For that reason, I have a huge problem with being treated according to statistics instead of being evaluated as an individual.  I refuse to be placed in the same category as someone who has a very poor level of control, preexisting complications from the disease, and little interest in their health overall.  I also feel that the fact that my sister (who also has T1 diabetes and had blood pressure problems during her pregnancy) saw the same OB works against me.  Yes, we are sisters, and yes, we both have diabetes; however, we are very different in every way, least of all in regard to our individual disease.  Just because she happened to have a not-so-great outcome for her pregnancy (she delivered in late October by emergency C-section at 34 weeks due to the preeclampsia, but the baby is fine now) doesn't mean that I will.  I do not appreciate being told that "things can go downhill very fast for women with diabetes," because once again, there has been zero evidence to lead us to believe that this will be the case in my case.

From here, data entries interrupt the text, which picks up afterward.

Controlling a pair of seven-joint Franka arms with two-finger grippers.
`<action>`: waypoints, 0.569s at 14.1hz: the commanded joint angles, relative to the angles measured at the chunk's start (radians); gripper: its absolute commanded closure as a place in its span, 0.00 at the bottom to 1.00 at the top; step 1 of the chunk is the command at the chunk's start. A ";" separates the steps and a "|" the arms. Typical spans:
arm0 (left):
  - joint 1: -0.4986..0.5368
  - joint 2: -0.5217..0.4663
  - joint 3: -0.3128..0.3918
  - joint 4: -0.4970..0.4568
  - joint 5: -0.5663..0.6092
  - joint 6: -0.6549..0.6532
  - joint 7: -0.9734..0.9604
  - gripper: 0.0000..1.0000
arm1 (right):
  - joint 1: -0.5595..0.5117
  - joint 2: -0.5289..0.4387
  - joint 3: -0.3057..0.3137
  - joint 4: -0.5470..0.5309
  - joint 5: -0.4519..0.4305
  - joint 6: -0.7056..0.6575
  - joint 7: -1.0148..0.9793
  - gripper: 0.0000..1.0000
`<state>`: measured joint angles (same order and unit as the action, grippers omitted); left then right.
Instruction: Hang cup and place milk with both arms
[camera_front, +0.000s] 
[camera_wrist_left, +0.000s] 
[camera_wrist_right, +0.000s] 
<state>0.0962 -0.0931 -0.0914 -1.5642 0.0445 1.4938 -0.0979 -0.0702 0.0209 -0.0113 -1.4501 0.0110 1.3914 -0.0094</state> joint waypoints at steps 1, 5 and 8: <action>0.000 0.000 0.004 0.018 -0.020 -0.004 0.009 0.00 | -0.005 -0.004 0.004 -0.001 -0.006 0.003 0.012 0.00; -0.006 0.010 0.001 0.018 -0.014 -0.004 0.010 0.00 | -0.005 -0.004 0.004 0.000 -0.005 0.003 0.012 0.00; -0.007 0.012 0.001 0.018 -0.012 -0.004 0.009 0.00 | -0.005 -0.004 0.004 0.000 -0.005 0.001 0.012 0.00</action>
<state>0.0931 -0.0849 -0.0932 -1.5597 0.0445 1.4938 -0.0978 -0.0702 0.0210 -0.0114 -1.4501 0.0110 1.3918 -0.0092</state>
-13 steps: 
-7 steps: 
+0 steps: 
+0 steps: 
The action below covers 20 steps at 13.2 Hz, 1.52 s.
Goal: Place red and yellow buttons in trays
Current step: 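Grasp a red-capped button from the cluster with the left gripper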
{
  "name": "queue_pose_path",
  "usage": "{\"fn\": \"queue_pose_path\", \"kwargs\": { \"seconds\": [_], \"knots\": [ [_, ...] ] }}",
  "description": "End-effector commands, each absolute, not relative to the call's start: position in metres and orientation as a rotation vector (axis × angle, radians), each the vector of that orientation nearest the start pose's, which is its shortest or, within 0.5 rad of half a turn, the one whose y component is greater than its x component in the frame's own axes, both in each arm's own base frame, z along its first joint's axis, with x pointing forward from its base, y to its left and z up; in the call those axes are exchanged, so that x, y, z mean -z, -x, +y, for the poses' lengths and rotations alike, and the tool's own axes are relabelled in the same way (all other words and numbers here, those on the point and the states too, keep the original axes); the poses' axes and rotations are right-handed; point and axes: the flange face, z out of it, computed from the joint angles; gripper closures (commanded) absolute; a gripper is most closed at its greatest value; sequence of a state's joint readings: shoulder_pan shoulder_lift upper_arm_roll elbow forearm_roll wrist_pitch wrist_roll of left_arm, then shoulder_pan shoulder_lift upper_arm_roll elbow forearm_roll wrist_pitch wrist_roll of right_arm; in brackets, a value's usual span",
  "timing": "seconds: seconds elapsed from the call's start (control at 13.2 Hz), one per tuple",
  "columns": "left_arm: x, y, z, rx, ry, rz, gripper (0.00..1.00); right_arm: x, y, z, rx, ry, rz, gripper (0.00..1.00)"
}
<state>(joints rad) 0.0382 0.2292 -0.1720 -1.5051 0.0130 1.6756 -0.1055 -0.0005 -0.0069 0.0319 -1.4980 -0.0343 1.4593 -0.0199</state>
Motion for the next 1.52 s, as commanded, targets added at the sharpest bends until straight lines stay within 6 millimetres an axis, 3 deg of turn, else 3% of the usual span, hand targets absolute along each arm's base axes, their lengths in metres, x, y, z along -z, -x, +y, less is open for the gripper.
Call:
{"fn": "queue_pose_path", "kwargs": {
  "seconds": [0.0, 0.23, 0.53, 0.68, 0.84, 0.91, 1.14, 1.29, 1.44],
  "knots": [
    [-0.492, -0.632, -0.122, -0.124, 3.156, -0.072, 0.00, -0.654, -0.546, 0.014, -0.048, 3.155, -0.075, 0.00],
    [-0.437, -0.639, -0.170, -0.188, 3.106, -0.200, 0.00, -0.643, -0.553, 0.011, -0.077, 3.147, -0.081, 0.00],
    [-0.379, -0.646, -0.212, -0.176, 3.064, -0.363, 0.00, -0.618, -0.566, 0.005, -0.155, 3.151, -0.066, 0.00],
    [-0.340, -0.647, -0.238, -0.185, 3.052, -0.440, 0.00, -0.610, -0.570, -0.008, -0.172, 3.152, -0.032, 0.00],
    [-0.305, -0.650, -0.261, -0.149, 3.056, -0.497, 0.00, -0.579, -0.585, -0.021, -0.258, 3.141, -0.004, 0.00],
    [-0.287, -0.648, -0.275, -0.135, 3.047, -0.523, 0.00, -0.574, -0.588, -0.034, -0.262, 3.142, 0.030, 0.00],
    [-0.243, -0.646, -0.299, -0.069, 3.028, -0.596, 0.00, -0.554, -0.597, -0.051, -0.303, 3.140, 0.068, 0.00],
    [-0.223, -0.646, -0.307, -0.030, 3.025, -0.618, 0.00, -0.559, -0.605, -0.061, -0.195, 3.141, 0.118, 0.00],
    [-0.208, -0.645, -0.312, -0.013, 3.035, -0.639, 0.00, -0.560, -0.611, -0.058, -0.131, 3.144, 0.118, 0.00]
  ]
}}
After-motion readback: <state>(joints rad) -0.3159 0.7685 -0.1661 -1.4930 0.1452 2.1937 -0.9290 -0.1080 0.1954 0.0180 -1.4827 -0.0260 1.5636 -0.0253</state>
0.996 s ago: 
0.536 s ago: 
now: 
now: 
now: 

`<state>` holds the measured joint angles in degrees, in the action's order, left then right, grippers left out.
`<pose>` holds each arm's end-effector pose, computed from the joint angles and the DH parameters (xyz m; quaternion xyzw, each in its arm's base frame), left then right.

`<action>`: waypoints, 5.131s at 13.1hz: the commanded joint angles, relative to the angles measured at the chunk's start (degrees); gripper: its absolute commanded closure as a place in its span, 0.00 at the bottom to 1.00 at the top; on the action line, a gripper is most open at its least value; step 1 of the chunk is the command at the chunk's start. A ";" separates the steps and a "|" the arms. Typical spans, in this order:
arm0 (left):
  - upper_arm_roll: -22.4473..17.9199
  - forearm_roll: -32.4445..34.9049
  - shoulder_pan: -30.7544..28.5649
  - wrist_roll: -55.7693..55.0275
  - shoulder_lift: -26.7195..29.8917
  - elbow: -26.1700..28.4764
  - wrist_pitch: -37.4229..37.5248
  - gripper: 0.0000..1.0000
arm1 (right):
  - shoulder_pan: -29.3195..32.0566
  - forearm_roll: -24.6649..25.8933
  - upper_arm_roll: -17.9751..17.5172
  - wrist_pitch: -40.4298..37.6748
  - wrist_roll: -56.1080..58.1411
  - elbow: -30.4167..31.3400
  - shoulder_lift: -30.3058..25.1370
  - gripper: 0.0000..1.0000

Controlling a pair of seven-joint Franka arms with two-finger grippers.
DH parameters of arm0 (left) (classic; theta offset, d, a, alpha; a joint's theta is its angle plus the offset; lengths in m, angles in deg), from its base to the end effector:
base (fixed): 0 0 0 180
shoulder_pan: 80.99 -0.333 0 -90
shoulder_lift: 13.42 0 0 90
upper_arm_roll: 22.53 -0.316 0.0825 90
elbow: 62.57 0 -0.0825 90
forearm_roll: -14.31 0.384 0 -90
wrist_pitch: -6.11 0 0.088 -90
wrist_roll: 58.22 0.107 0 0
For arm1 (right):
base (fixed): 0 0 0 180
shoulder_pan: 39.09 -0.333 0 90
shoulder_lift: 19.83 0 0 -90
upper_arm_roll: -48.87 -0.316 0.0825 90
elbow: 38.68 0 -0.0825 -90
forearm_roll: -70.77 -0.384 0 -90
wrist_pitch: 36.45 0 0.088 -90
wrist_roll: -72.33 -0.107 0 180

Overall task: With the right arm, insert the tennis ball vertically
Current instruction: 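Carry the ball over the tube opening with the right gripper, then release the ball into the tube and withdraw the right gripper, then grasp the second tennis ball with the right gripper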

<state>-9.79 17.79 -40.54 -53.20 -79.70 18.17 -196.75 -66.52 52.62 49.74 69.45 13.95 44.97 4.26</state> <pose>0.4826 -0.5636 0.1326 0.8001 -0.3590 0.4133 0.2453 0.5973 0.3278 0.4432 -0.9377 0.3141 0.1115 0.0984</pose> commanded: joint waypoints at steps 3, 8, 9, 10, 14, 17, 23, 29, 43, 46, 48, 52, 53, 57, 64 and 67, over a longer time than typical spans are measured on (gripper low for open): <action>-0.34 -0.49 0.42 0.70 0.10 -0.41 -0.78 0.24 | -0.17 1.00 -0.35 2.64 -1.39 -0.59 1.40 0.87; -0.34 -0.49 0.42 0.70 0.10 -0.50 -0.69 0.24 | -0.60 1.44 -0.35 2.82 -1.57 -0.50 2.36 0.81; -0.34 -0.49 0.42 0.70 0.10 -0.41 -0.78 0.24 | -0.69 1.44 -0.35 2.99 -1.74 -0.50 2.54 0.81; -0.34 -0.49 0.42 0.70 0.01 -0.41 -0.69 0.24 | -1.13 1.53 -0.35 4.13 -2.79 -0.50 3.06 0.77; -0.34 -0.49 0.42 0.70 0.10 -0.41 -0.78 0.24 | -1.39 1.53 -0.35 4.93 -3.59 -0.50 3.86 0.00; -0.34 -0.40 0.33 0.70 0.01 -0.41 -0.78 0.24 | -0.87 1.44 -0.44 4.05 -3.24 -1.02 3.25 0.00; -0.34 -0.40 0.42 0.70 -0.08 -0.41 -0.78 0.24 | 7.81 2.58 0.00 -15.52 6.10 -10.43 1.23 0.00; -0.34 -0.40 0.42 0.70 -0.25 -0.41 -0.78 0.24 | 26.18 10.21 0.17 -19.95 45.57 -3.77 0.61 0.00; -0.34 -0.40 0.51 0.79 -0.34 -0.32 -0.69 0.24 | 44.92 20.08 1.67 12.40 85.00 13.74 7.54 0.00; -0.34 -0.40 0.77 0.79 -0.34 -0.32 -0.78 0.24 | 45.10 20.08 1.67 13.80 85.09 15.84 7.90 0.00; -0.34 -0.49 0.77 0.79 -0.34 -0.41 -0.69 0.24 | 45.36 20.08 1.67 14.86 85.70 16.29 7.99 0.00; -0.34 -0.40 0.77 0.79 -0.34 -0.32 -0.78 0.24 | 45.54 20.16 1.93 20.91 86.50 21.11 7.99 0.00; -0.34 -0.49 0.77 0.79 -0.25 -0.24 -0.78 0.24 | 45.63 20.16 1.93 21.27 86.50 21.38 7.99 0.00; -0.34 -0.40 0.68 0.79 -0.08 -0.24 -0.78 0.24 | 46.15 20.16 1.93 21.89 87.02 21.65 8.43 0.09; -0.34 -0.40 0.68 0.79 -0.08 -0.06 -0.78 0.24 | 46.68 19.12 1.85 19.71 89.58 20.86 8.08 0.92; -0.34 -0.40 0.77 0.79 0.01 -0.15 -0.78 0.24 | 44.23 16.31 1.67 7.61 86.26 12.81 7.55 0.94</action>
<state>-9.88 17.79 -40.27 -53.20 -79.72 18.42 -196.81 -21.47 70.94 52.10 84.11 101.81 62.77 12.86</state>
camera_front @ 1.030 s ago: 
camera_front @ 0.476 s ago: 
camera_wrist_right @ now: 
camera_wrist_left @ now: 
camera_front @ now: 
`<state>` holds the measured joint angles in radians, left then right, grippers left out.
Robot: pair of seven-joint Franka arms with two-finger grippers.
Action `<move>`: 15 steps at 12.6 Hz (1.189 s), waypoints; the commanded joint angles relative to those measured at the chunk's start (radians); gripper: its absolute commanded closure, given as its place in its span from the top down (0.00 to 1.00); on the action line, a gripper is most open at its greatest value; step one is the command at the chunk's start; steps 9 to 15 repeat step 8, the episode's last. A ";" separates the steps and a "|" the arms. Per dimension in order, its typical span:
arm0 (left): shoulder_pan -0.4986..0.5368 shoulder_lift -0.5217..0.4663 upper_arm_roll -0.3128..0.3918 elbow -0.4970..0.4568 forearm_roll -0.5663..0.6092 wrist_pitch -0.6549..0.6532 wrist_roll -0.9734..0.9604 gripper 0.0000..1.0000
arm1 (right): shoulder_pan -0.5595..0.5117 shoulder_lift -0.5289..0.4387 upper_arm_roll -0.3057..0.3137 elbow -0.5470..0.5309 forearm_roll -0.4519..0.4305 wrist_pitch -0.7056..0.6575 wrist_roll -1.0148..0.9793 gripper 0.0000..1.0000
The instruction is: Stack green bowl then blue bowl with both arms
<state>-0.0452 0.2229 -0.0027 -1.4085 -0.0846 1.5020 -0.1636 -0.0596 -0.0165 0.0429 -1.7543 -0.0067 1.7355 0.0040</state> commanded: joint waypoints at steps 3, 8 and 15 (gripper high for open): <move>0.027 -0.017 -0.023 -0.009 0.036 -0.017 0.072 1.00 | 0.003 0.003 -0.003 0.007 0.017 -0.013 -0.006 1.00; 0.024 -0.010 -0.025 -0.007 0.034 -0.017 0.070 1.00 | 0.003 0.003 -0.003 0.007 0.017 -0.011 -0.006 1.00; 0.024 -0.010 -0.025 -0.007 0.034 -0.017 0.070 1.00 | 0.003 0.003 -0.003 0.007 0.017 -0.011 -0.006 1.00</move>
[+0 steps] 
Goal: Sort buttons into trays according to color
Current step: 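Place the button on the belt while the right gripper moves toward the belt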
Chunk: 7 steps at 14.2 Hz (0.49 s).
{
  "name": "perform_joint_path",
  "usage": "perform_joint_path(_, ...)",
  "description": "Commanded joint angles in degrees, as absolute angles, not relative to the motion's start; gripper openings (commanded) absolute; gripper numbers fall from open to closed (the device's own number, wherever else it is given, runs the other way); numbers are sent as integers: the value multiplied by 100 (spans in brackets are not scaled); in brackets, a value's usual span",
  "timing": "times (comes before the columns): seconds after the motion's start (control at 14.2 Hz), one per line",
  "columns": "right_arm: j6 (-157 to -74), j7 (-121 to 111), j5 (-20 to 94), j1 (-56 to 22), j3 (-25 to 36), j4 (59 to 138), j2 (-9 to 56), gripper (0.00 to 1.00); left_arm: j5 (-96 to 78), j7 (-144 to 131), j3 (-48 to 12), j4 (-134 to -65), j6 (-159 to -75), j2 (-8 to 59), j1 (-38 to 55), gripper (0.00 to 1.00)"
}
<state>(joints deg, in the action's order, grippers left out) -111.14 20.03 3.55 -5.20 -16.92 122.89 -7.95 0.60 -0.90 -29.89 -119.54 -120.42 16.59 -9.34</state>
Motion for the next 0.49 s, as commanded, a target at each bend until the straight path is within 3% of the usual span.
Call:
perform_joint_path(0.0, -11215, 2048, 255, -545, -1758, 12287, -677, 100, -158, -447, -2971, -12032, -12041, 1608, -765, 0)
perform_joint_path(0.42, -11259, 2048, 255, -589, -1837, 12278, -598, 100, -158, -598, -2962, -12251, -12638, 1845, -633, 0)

I was super disheartened after my appointment yesterday, and still haven't decided what to do.  On one hand, I wonder if it's worth it to confront my OB about all of this, because you just can't change some people's minds.  On the other hand, I feel like I have the responsibility to at least try, not only for me but also for the women with diabetes that will come after me.  At this point, I'm just so tired.  It's not fair that I have to fight to be treated normally because of a disease I did not ask for, or that it would all be a non-issue if I didn't have diabetes.  I feel like I fight this fight on a daily basis in order to change the public's perception of the disease, so that I have to deal with this while trying to enjoy the last of my pregnancy seems especially cruel. Like many women with diabetes have commented, this is the one time I've truly felt limited by my disease.  If I had to have a C-section due to the fact that my baby is breech, fine--that's obviously beyond my control; but to be told that I can't have the birth experience that I so badly want solely due to my diabetes, even and especially if everything goes perfectly, is heartbreaking and extremely frustrating.  I want to be a part of changing the world's perception of this disease, but sometimes that mission can seem so futile and tiring.  Sometimes, and especially now, I just wish more than anything that I could have a normal, working pancreas.